Sudha Bharadwaj. Photo: IANS
On Monday, November 1, Chhattisgarh celebrated 21 years of its statehood. On November 1, 2000, the state was carved out of Madhya Pradesh. It was a result of longstanding demand and sustained struggles of local organisations and the population. One of the organisations which played a key role in the formation of the new state is Chhattisgarh Mukti Morcha (CMM) or Chhattisgarh Liberation Front. The CMM was formed in the early 1980s under the charismatic leadership of trade union leader Shankar Guha Niyogi. He was murdered in September 1991. And one of those who decided to carry forward the unfinished work of Niyogi is his fellow comrade from early years of activism – Sudha Bharadwaj, a trade union activist, lawyer and teacher.
Incidentally, Sudha Bharadwaj’s birthday coincides with the Chhattisgarh state formation day on November 1. This Monday, November 1, when the state celebrated Chhattisgarh Rajyotsava amid much fanfare, Bharadwaj was lodged in Byculla (Mumbai) jail – her fourth birthday in prison since her detention in August 2018. She continues to be incarcerated without a trial.
While the trial in her case is yet to start, she has been continuously denied bail despite suffering from medical issues and the pathetic conditions in the prison, where she is lodged. A little over a month ago, her daughter and friends issued a statement expressing concern about congestion in prisons in the state and a possible outbreak of the pandemic as several cases of Coronavirus were reported amongst the inmates.
Sudha didi or Sudha ji as she is called by most is best known for her trade union activism and long years of struggle to undo the injustices meted out to Adivasi and other marginalised communities in Chhattisgarh. However, there are several aspects of her life and work which are less discussed, if not totally unknown.
She has been equally concerned about the rights of religious minorities, educational empowerment of marginalised communities, including the urban poor, and their health rights. She has been, perhaps, not just the truest believer in Niyogi’s ideology — Sangharsh Aur Nirman (struggle and construct) — but also its ardent practitioner.

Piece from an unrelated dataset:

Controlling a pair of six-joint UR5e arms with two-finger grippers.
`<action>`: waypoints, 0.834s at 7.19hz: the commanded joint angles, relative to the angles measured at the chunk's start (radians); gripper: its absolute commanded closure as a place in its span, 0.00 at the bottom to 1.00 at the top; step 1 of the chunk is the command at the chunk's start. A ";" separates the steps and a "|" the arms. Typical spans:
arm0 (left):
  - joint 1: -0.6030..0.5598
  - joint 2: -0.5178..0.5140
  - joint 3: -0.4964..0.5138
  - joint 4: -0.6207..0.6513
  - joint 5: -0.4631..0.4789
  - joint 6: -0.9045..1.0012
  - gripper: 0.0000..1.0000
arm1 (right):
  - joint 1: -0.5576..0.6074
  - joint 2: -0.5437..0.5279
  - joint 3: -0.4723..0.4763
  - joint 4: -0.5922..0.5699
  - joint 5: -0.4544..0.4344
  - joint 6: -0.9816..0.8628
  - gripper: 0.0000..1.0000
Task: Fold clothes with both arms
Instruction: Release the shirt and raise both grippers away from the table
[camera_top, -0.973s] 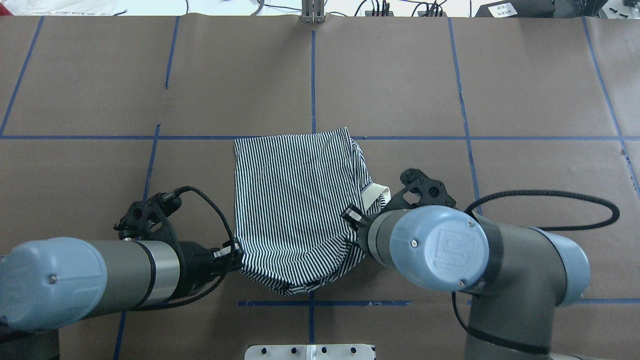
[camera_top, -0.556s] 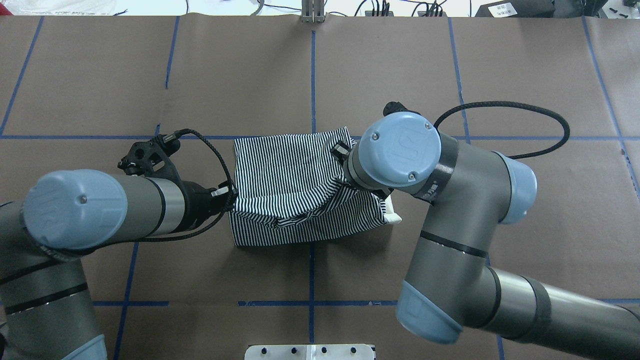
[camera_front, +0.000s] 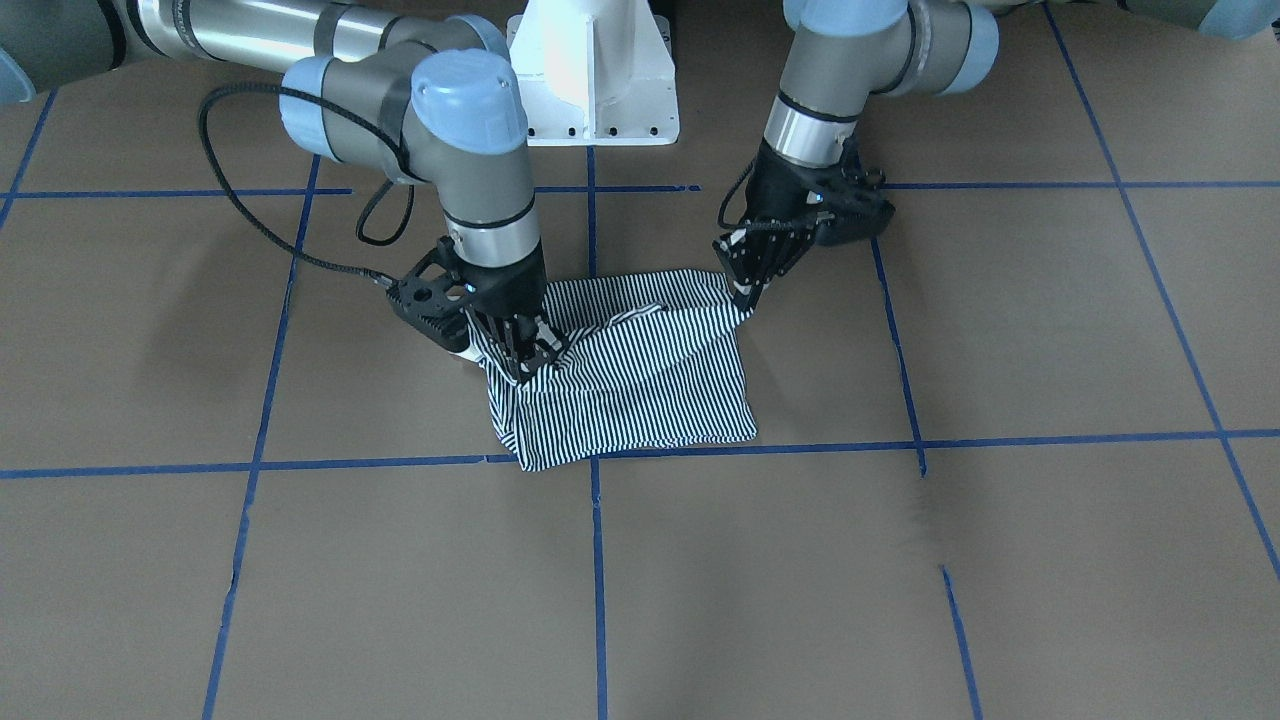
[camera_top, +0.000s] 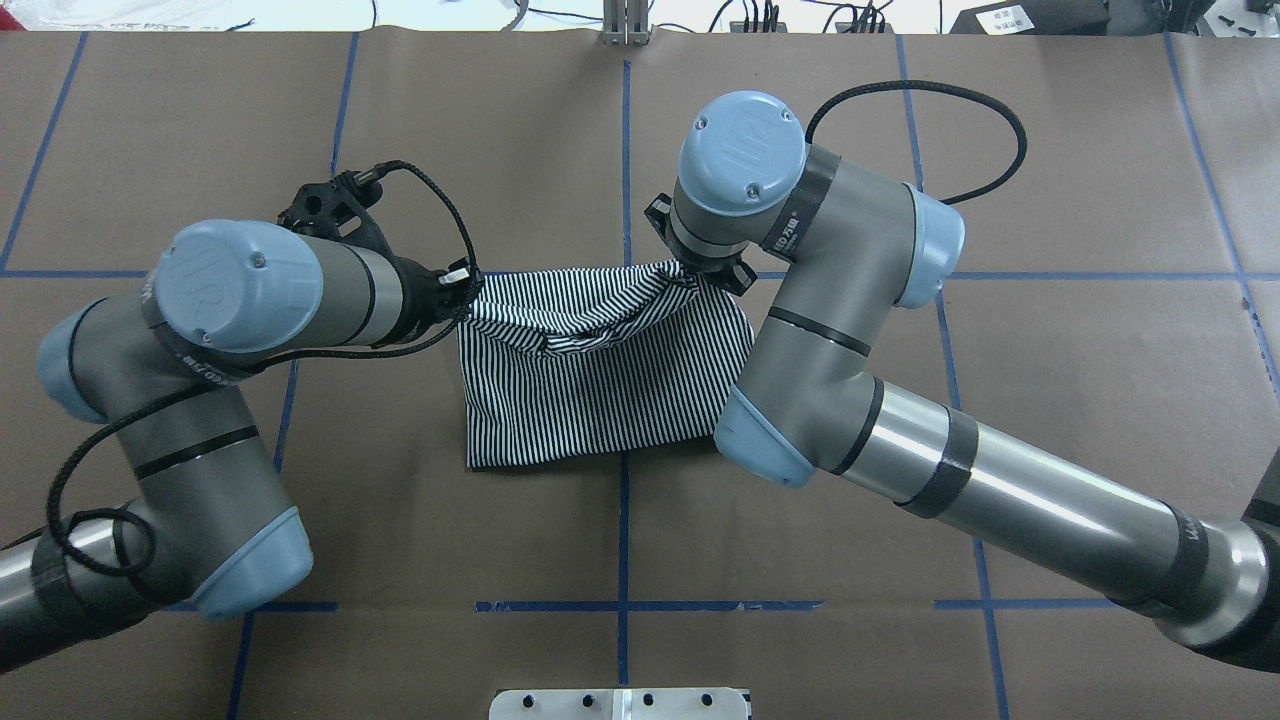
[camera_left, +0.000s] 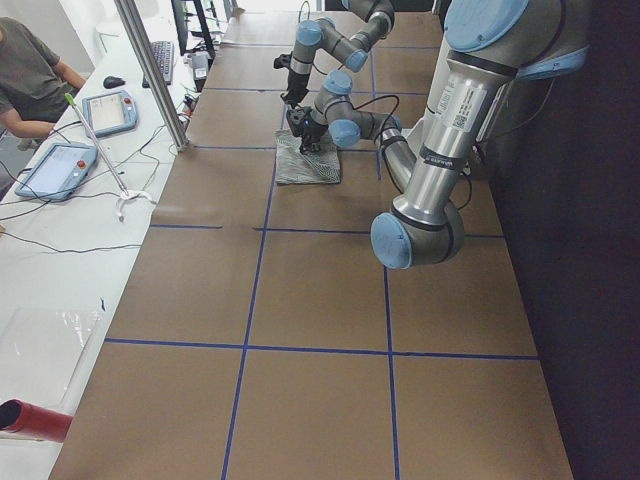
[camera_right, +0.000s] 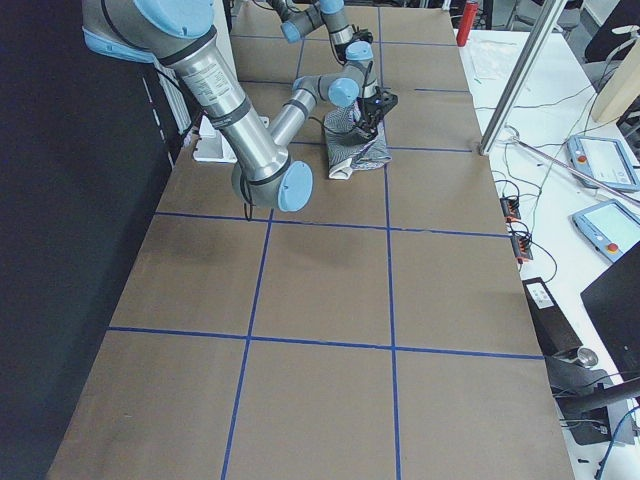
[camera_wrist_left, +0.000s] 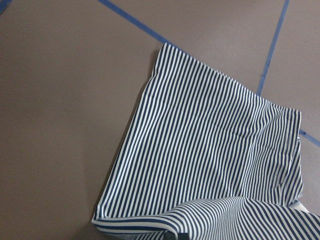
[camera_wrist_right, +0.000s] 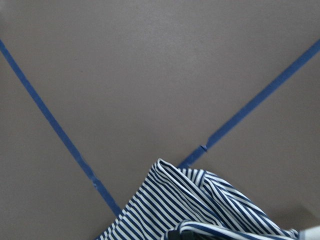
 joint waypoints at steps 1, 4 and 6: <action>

Moreover, like Niyogi, she believes in building larger solidarities. She once told this writer that things like sectarianism or fighting over small ideological matters only elite people (mostly urban intelligentsia and armchair activists) can afford. Those fighting on the ground neither have time nor luxury for all this. On the ground, it is a matter of survival. Hence, we have to build larger solidarities and see who can walk with us, and how far.
Does this mean Sudha ji is devoid of ideology and her only concern is mere upliftment of the marginalised? No, that’s not true. She can hardly stand things like communalism, casteism, corporatisation, among others. But she is not dogmatic in her fight against all these, unlike most of the right thinking and committed workers and lawyers often are.
I must confess that in my nearly two decades of activism and subsequent journalism, I must have met hundreds of activists, lawyers and trade union workers across the country, but none like Sudha ji. The most remarkable trait about Sudha ji is her non-sectarianism. In a ‘civil society’ like ours, where each one of us leaves no stone unturned to prove ourselves as holier than thou, she exemplifies a rare combination of commitment, articulation and humility.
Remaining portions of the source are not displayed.